• [Instructions to follow]:
Please state how many lines below include the word "trace"; the reply should be the number only.

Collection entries
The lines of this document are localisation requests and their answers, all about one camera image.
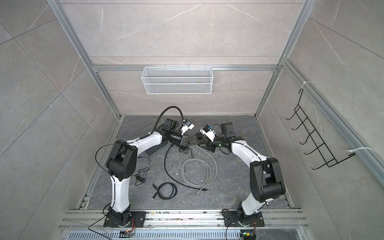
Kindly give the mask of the dark grey network switch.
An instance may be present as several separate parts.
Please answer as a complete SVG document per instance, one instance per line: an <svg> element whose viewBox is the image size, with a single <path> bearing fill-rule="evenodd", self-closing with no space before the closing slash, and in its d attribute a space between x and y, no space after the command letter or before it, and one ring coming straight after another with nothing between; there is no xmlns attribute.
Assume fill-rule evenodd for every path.
<svg viewBox="0 0 384 240"><path fill-rule="evenodd" d="M159 149L163 148L165 145L167 145L168 142L163 142L159 145L156 145L156 146L153 146L151 148L149 148L148 150L145 150L145 153L150 156L152 155L153 153L155 153L156 151L158 151Z"/></svg>

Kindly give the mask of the black power adapter with cable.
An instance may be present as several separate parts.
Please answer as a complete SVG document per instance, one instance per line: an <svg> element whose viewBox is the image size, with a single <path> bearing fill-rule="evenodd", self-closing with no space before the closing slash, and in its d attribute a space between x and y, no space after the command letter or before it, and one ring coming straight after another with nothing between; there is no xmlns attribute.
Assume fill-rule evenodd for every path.
<svg viewBox="0 0 384 240"><path fill-rule="evenodd" d="M179 152L180 153L184 153L184 154L189 154L190 157L193 159L194 158L194 155L193 155L193 149L191 149L191 147L194 147L194 146L198 146L198 142L189 142L188 144L188 147L187 148L179 148Z"/></svg>

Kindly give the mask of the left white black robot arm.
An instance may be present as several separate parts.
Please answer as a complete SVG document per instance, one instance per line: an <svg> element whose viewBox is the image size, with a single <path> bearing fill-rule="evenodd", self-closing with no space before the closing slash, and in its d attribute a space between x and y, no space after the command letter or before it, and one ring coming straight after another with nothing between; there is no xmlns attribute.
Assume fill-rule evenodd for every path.
<svg viewBox="0 0 384 240"><path fill-rule="evenodd" d="M180 124L172 119L166 119L158 127L161 117L170 109L179 111L182 121ZM194 124L184 115L179 107L170 106L161 112L152 130L133 140L118 140L112 144L112 150L106 162L106 171L112 181L112 201L108 208L107 217L114 220L119 227L127 226L133 217L130 214L129 185L131 176L135 173L138 155L165 142L170 142L183 150L187 148L188 130Z"/></svg>

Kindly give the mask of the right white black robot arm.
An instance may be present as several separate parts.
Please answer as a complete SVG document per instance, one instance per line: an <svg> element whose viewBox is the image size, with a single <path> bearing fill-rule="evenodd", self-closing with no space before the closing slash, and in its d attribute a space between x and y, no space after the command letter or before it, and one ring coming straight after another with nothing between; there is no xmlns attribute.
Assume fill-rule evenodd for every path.
<svg viewBox="0 0 384 240"><path fill-rule="evenodd" d="M212 127L203 126L198 133L199 145L211 152L226 148L249 167L251 193L239 204L236 217L240 225L249 226L261 219L263 207L286 193L280 163L276 158L258 153L244 138L237 137L232 122L221 124L221 130L217 136Z"/></svg>

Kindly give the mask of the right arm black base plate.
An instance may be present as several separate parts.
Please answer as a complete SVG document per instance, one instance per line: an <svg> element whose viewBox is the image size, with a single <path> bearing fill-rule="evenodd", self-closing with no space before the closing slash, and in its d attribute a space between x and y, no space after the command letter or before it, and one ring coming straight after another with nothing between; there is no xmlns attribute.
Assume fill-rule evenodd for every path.
<svg viewBox="0 0 384 240"><path fill-rule="evenodd" d="M265 222L261 212L247 216L242 211L221 211L224 218L225 227L264 227Z"/></svg>

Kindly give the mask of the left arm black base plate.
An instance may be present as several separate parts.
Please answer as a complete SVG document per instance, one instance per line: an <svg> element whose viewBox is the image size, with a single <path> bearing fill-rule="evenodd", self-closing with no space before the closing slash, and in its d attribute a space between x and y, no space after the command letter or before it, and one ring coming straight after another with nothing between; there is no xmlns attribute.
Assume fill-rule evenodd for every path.
<svg viewBox="0 0 384 240"><path fill-rule="evenodd" d="M133 211L123 215L123 220L120 221L113 217L111 213L107 213L103 227L109 228L142 228L145 223L147 212Z"/></svg>

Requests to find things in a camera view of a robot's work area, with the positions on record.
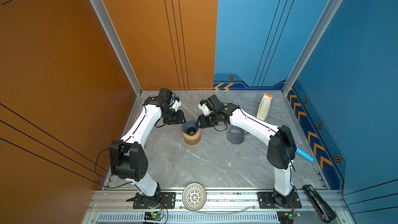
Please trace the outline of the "blue glass dripper cone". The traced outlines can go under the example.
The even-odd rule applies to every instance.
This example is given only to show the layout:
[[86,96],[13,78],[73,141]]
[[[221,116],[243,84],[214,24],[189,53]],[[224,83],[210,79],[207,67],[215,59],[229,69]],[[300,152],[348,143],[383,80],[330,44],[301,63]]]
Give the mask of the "blue glass dripper cone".
[[197,134],[199,128],[197,127],[197,121],[196,120],[187,120],[183,125],[182,125],[182,131],[184,134],[187,134],[188,136],[194,136]]

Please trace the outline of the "coffee filter box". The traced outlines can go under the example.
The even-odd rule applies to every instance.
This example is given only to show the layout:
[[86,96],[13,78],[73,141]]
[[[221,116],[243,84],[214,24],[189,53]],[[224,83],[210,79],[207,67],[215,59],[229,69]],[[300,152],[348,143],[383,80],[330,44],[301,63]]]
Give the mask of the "coffee filter box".
[[256,117],[258,119],[260,119],[262,121],[264,121],[266,119],[269,109],[270,109],[270,106],[271,106],[272,98],[273,98],[272,95],[270,95],[268,93],[264,94],[264,96],[260,102],[260,105],[259,105],[259,108],[257,111],[257,115],[256,115]]

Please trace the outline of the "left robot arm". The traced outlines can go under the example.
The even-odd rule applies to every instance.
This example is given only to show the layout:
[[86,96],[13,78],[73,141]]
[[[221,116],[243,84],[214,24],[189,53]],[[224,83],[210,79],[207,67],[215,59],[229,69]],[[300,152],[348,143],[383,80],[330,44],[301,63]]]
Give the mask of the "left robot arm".
[[148,97],[137,120],[120,141],[109,146],[110,169],[113,175],[136,187],[139,194],[153,198],[160,186],[149,175],[149,162],[144,151],[150,132],[159,122],[164,125],[186,123],[181,100],[169,89],[160,89],[157,96]]

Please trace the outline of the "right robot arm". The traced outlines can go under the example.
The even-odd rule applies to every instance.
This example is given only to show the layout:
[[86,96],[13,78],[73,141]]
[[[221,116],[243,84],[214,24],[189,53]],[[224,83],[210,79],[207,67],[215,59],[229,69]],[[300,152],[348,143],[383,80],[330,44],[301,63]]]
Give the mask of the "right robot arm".
[[293,190],[293,161],[297,146],[288,126],[280,127],[266,123],[245,112],[239,105],[224,103],[212,95],[198,104],[202,115],[196,126],[205,129],[220,123],[233,125],[252,134],[267,146],[267,159],[274,167],[274,193],[287,197]]

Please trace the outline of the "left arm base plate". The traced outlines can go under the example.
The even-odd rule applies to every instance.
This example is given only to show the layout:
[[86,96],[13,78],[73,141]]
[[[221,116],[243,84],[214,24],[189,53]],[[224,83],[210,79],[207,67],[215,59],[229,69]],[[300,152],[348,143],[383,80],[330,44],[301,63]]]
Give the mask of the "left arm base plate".
[[140,195],[139,193],[133,198],[134,209],[145,209],[145,208],[162,208],[165,206],[168,209],[175,207],[176,193],[175,192],[158,192],[154,196],[147,197]]

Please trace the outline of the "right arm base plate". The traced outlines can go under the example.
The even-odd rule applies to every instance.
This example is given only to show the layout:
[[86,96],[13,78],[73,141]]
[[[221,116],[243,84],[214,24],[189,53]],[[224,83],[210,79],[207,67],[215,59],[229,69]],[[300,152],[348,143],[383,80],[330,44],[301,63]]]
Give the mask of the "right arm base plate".
[[[276,205],[276,202],[274,200],[272,192],[266,192],[266,191],[258,192],[257,196],[258,196],[258,203],[259,203],[259,206],[261,209],[282,208],[282,207]],[[295,208],[295,209],[302,208],[301,200],[300,200],[297,192],[294,195],[292,204],[293,204],[293,208]]]

• [Response below]:
6